Beras Impor dari Kamboja Tiba di Jateng, untuk Cadangan Pemerintah
Bulog memiliki beberapa opsi untuk meningkatkan kerja sama dengan mitra global yakni melalui perdagangan atau ekspor-impor, akuisisi saham hingga pembangunan penggilingan padi atau rice milling.
Menurut Sonya, hal tersebut membutuhkan kajian-kajian untuk melihat keuntungan dan berapa total biaya yang diperlukan. Selanjutnya, Bulog akan mencari mitra yang tepat.
“Itu memang beberapa opsi kerja sama yang bisa kita lakukan. Itu tentunya kita harus melakukan kajian-kajian yang lebih mendalam dulu, supaya kita bisa mendapatkan benefit dan cost ratio-nya,” jelasnya.
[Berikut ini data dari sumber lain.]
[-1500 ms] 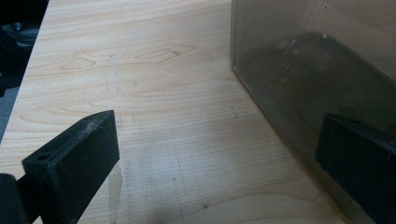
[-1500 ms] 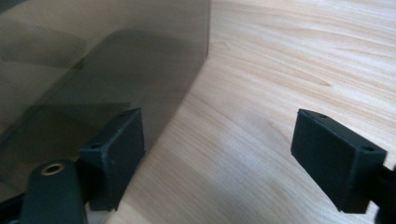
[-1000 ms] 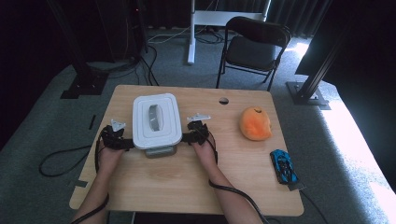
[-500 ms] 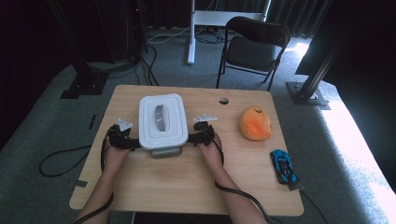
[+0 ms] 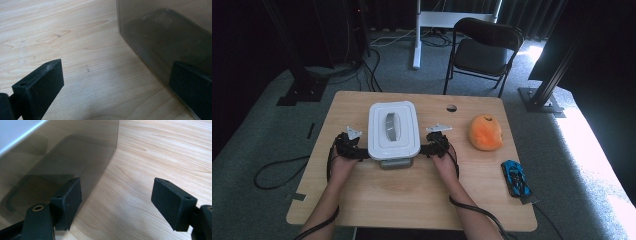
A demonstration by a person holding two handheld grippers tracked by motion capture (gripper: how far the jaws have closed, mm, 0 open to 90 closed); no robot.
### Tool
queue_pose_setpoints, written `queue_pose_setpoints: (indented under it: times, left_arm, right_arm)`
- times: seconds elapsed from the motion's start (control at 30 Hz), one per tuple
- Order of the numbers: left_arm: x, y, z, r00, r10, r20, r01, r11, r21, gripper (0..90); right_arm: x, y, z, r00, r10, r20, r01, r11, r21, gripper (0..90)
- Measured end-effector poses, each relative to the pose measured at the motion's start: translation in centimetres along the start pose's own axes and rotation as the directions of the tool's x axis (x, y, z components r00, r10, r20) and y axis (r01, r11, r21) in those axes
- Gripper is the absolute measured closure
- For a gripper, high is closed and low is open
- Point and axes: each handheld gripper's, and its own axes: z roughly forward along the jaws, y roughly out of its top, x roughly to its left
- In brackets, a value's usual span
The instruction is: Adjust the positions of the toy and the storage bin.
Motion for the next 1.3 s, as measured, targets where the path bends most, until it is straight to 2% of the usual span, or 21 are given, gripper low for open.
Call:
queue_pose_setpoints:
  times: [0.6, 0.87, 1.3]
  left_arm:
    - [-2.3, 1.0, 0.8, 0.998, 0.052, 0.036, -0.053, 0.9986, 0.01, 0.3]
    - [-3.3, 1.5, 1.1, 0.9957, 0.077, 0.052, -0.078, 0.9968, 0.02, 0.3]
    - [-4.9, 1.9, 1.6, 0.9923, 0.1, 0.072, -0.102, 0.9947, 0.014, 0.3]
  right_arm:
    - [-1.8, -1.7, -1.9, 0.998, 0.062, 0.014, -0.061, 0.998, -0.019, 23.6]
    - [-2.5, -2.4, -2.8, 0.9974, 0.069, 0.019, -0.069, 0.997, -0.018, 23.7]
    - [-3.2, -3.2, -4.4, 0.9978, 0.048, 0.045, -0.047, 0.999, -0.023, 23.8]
Presiden Joko Widodo (Jokowi) sebelumnya memerintahkan Bulog untuk mengakuisisi beberapa sumber beras di Kamboja. Ia mengatakan proses bisnis tersebut diyakini dapat memberikan kepastian stok cadangan beras dalam negeri aman.
Berdasarkan data Badan Pusat Statistik (BPS), produksi beras nasional pada 2023 turun 1,39 persen, dari 31,54 juta ton pada 2022 menjadi 31,10 juta ton pada 2023.
BPS mencatat produksi beras di Indonesia mengalami fluktuasi yang dipengaruhi oleh beberapa faktor, seperti krisis iklim, makin berkurangnya lahan pertanian dan kondisi tanah serta akses pengairan. Kondisi ini membuat produksi padi pada periode Januari-April 2024 turun 17,54 persen dibandingkan periode yang sama tahun lalu saat mencapai 22,55 juta ton.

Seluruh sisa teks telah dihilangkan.